**What you have to do**
Write out exactly what each line says, starting with the first line below and ending on the one with "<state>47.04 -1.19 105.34".

Data records
⟨

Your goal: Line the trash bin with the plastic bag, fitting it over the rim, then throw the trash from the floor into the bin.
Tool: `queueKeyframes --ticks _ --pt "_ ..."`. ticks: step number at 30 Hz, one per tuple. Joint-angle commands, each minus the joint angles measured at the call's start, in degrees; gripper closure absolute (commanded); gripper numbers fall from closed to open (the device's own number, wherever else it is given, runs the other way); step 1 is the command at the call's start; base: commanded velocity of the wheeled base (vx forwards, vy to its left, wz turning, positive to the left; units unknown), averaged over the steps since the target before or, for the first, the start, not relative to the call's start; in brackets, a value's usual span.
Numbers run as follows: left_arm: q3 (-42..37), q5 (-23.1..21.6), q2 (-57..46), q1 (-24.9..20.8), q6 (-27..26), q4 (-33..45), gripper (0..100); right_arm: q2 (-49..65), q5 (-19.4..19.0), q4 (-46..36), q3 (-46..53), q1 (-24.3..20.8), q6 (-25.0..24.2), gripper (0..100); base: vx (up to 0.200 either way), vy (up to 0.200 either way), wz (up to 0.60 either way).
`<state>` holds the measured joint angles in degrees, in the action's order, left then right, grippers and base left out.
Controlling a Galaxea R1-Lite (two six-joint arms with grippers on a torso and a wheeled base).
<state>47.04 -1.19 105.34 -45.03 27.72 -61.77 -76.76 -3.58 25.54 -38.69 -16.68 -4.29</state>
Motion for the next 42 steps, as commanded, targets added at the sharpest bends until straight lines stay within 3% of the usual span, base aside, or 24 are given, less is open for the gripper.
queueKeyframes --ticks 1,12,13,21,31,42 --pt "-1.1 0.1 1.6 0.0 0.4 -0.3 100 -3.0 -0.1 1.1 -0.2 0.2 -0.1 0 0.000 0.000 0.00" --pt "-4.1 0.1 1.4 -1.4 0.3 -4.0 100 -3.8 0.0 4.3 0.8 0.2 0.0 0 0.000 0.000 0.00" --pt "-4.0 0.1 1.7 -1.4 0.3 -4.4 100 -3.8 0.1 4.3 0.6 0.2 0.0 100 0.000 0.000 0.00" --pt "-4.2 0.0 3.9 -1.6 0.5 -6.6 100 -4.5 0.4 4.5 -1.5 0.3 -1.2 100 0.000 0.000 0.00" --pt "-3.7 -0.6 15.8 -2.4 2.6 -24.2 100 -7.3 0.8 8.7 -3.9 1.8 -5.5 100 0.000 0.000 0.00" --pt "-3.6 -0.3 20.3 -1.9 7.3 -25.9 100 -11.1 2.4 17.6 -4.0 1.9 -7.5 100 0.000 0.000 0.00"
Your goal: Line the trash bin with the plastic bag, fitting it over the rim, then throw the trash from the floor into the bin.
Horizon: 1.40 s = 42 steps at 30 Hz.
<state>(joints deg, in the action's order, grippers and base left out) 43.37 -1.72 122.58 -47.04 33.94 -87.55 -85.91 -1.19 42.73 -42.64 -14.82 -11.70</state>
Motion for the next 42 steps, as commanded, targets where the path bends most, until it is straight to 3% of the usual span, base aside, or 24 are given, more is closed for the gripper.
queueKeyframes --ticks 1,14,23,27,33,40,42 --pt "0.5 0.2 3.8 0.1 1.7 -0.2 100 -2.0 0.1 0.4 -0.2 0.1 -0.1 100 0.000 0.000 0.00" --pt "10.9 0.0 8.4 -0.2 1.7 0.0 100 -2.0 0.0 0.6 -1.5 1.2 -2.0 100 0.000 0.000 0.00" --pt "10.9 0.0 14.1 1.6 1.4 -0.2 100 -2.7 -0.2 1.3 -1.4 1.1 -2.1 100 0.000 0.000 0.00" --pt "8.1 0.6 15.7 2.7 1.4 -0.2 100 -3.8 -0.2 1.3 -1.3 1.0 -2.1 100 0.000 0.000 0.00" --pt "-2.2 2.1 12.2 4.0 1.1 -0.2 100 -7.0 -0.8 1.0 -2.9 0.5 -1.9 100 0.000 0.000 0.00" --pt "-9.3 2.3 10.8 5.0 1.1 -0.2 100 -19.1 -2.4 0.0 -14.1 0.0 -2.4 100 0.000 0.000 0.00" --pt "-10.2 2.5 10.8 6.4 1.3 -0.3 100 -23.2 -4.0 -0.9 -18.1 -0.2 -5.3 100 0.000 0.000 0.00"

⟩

**Answer box**
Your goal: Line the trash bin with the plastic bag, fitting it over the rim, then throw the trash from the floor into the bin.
Tool: `queueKeyframes --ticks _ --pt "_ ..."`. ticks: step number at 30 Hz, one per tuple. Joint-angle commands, each minus the joint angles measured at the call's start, in degrees; gripper closure absolute (commanded); gripper numbers fall from closed to open (the device's own number, wherever else it is given, runs the other way); step 1 is the command at the call's start; base: commanded velocity of the wheeled base (vx forwards, vy to its left, wz turning, positive to the left; units unknown), averaged over the steps since the target before or, for the first, the start, not relative to the call's start; in brackets, a value's usual span.
Numbers run as follows: left_arm: q3 (-42..37), q5 (-23.1..21.6), q2 (-57..46), q1 (-24.9..20.8), q6 (-27..26), q4 (-33..45), gripper (0..100); right_arm: q2 (-49..65), q5 (-19.4..19.0), q4 (-46..36), q3 (-46..53), q1 (-24.3..20.8), q6 (-25.0..24.2), gripper (0..100); base: vx (up to 0.200 either way), vy (up to 0.200 either way), wz (up to 0.60 either way).
`<state>` holds the measured joint angles in degrees, in the action's order, left then right, grippers and base left out.
Controlling a Galaxea R1-Lite (two six-joint arms with grippers on a torso and a wheeled base).
<state>47.04 -1.19 105.34 -45.03 27.72 -61.77 -76.76 -3.58 25.54 -38.69 -16.68 -4.29</state>

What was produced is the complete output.